Todos, conhecer a cruz e a ressurreição e aceitar Jesus não é o fim da fé. Isso não é a totalidade da salvação. A verdadeira salvação é Deus segurando nossas vidas até que Ele esteja satisfeito. E, finalmente, até que a sincera confissão de amor brote de nossos lábios: “Deus, estou verdadeiramente feliz. Agora estou satisfeito. O Senhor é o meu pastor, nada me faltará”, o Senhor nunca descansará e rastreará nossas vidas.

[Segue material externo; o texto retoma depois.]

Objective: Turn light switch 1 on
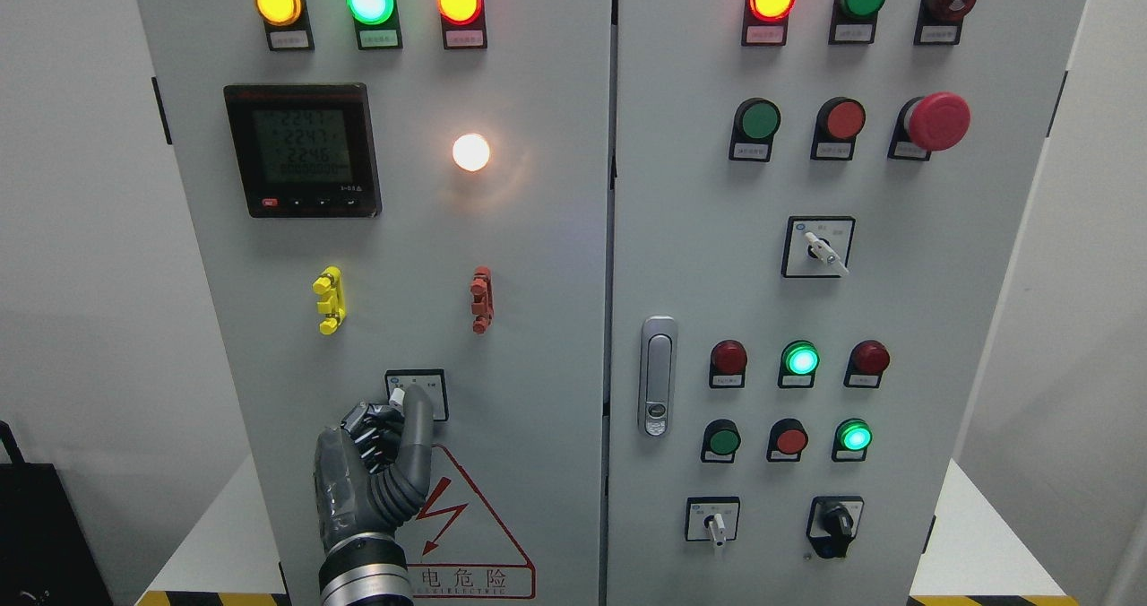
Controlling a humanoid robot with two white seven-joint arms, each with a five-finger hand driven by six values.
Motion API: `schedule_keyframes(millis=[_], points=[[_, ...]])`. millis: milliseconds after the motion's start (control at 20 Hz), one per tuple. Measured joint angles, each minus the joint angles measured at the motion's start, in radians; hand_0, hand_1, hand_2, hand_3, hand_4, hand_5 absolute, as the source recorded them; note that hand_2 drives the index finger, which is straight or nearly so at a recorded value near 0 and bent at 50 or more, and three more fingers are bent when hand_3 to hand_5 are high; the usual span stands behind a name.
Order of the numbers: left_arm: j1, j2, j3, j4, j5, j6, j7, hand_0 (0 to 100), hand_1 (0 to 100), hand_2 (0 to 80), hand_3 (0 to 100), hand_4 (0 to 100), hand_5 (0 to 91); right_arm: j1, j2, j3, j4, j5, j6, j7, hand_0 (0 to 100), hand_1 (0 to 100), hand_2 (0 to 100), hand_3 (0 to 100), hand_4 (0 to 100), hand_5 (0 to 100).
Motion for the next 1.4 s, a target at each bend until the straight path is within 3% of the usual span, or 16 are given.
schedule_keyframes(millis=[351, 1153, 1303, 1403], points=[[0.0, 0.0, 0.0, 0.0, 0.0, -0.006, -0.001, 33, 45, 61.0, 99, 94, 81.5, 0.0, 0.0, 0.0, 0.0, 0.0, 0.0, 0.0, 0, 0, 0, 0, 0, 0], [0.017, 0.002, 0.0, -0.003, 0.0, -0.012, -0.004, 26, 43, 62.0, 100, 94, 81.8, 0.0, 0.0, 0.0, 0.0, 0.0, 0.0, 0.0, 0, 0, 0, 0, 0, 0], [0.021, 0.002, -0.001, -0.004, 0.001, -0.015, -0.004, 17, 40, 62.4, 100, 94, 81.9, 0.0, 0.0, 0.0, 0.0, 0.0, 0.0, 0.0, 0, 0, 0, 0, 0, 0], [0.024, 0.003, -0.001, -0.004, 0.001, -0.018, -0.004, 5, 40, 62.8, 100, 94, 82.0, 0.0, 0.0, 0.0, 0.0, 0.0, 0.0, 0.0, 0, 0, 0, 0, 0, 0]])
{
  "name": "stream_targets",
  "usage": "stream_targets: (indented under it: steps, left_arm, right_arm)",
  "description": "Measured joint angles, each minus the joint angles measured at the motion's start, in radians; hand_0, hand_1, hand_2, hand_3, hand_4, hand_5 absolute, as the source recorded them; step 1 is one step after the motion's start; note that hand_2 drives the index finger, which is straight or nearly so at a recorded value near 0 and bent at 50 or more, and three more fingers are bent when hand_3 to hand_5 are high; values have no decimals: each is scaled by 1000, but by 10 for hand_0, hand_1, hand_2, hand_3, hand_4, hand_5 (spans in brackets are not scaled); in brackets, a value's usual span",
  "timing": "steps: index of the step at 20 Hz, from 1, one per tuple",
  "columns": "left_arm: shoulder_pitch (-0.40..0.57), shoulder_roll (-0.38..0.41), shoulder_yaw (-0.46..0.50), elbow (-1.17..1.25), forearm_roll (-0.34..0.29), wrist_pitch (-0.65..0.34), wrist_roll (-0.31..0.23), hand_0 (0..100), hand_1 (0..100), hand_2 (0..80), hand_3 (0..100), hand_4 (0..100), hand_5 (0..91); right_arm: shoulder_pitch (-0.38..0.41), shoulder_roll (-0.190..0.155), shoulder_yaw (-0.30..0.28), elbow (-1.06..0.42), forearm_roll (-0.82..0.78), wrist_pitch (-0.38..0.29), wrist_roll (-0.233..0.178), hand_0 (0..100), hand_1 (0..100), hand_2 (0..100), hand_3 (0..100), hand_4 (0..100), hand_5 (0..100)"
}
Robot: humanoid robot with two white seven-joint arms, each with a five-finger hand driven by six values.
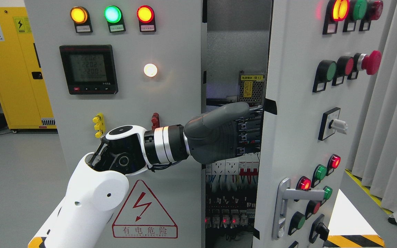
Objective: Open door with both hands
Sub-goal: 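Push the door edge outward with the left hand, swinging it open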
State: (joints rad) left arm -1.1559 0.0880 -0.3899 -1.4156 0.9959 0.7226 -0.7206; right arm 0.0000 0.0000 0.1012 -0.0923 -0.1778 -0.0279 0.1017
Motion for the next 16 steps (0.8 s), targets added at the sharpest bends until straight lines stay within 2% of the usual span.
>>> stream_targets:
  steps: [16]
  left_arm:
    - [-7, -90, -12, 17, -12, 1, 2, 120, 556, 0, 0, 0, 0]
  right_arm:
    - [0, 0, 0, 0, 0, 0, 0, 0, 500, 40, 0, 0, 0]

Se houver alguém que ainda não conhece Jesus Cristo pessoalmente, por favor, ouça esta voz fervorosa do amor do Senhor. Além disso, santos que já confessam conhecer Jesus, sintam e aprendam com todo o coração esse amor que Ele constantemente derrama sobre vocês até que o Senhor esteja satisfeito, e desfrutem e sejam felizes à vontade. Espero sinceramente que vocês sejam santos abençoados que vivem seguindo a voz do Senhor e vencendo o mundo hoje, à medida que este grande amor se torna o seu poder.

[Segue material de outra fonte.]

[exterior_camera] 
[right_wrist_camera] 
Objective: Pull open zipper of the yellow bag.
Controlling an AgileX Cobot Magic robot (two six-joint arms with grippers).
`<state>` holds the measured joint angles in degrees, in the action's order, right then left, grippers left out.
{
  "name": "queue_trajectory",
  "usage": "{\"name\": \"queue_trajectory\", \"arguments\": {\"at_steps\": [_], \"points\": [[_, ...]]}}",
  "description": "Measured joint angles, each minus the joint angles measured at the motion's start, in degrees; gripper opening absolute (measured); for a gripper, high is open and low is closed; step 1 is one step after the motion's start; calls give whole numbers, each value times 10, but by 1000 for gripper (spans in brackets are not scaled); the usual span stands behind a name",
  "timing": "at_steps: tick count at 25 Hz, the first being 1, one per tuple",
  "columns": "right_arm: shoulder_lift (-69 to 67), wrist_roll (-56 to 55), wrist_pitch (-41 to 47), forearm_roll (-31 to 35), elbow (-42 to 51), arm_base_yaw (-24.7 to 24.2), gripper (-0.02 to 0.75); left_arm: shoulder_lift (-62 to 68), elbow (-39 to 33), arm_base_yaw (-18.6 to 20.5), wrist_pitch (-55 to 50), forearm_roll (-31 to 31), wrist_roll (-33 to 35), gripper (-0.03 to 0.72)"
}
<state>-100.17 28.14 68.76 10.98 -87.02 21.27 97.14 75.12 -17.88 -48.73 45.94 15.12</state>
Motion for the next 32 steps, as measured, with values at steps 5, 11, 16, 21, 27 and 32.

A tenacidade santa que clama de além dos montes do sofrimento
Toda vez que vocês virarem a cabeça, haverá momentos em que quererão perguntar: “Deus, estou tão cansado. Por que o Senhor me deixou assim? Por quê?”. Por que Ele faria isso? Porque Ele ama você. Porque Ele ama você, Ele também lhe dá espinhos, deixa as montanhas da vida diante de você e lhe permite dificuldades que são difíceis de falar. Por quê? Porque Ele ama você. Porque Ele ama você, Ele mostrou uma figura de amá-lo mais do que a vida do Filho, então o que Deus pouparia e o que Ele retiraria? Amados, por favor, não esqueçam e calculem sua vida e seu viver diante desse amor tenaz da teimosia de Deus, que não descansa até que este amor, esta glória de Deus e esta santidade de Deus sejam realizados em sua vida.
Oremos.
Amado Senhor, o Senhor nos amou tanto. Senhor, se soubéssemos disso, se soubéssemos disso, por que odiaríamos? Nós não sabíamos, Senhor, sabemos muito pouco. Ainda não percebemos como Deus nos ama e o quanto Ele nos ama. Senhor, se percebêssemos, por que lutaríamos, odiaríamos e ficaríamos tão chateados assim, e feriríamos os outros por causa do meu orgulho? Senhor, sabemos muito pouco. Permita-nos conhecer esse amor. Permita-nos conhecê-lo mais profundamente. A cada momento que esse amor maravilhoso já realizado se concretiza em nossas vidas, sejamos tocados por esse amor para que nossos corações se tornem calorosos diante desse amor de Deus, pensemos em nossos próximos e sejamos daqueles que se alegram em Deus.
Em nome de Jesus Cristo, oramos. Amém.